The Sicilian Dragon is a black opening that begins 1. e4 c5, 2. Nf3 d6, 3. d4 cxd4, 4. Nxd4 Nf6, 5. Nc3 g6. Black’s plan is to fianchetto his dark-squared bishop to the g7 square and try to operate along the a1-h8 diagonal. This combined with the half-open c-file can lead to some attacking chances in the long-term against white’s queen-side. White, on the other hand, has many plans from this position. He can castle king-side and play a slow attacking game with f2-f4-f5, or he can castle queen-side and rush the black king-side with pawns on the g-file and h-file. The opening continues with white choosing the latter plan after 6. Be3 Bg7, 7. f3 Nc6, 8. Qd2 Bd7, 9. Bc4 0-0, 10. 0-0-0 Rc8.
This is the basic set-up for the main line, but we can see some problems right away for black. White’s attack is going to come very quickly after g4 and h4 or just h4 followed by h5, opening up the h-file for white’s rooks. White can play Bh6 at any time and exchange dark-squared bishops, which leads to black having massive holes in his king-side position. After 11. Bb3 Ne5, 12. h4 Nc4, 13. Bxc4 Rxc4, we have the old main line of what’s called the Yugoslav Attack which is characterized by white castling queen-side and attacking up the h-file. Many players, even grandmasters, played this line for years just because theory told them so. The problem is that white ends up clearly ahead over and over again from this line because it’s flawed!

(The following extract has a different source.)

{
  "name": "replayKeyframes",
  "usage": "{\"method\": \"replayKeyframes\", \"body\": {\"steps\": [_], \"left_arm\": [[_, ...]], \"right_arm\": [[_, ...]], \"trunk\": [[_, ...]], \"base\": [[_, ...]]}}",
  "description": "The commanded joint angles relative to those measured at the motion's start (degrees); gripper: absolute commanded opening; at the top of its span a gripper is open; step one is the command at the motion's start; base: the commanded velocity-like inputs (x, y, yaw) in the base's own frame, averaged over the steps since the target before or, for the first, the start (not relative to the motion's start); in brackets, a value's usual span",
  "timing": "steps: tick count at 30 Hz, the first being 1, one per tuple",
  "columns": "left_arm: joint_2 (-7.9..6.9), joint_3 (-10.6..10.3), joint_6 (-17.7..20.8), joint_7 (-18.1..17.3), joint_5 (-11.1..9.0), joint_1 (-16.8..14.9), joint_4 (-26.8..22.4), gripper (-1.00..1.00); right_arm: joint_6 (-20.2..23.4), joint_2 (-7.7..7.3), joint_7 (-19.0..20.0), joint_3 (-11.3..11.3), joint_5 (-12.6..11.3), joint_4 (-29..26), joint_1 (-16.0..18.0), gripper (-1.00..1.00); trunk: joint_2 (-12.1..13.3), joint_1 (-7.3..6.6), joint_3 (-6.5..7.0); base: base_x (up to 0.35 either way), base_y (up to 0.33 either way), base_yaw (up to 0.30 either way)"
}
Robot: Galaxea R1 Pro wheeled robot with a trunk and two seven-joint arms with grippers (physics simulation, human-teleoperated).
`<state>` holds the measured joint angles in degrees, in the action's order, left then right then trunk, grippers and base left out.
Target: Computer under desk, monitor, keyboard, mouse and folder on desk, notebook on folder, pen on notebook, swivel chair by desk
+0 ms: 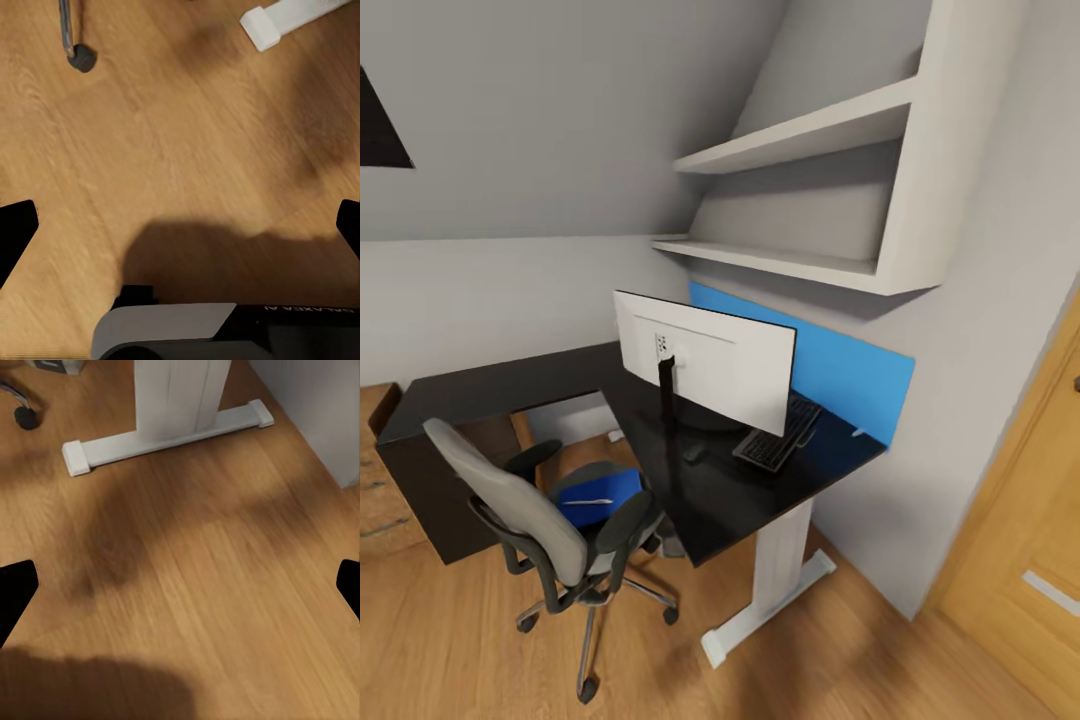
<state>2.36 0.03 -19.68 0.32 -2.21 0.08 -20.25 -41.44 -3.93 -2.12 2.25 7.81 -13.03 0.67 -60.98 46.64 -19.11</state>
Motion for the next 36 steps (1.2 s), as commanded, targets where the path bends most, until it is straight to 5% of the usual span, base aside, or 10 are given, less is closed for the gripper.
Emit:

White begins his attack with 14. h5 Nxh5, 15. g4 Nf6, 16. Bh6 Qa5, 17. Kb1 Rfc8 and it seems like for a moment black might have some counter-play down the c-file. However, as we’ve seen time and time again in many games, white’s attack is extremely harsh against this line. White plays the simple and natural 18. Bxg7 Kxg7, 19. Qh6+ Kg8, 20. Nd5 and the threat is Nxf6 followed by Qxh7+. Black has absolutely no answer for this attack on his king-side, with the rare case of drawing the endgame after being a pawn or two down.
The moral of this example game is not to trust opening theory just because it’s a line of chess moves you’re told to memorize. Your chess training must be complete with learning why you’re doing something instead of just playing on auto-pilot, or you’ll find yourself on the receiving end of attacks like this one.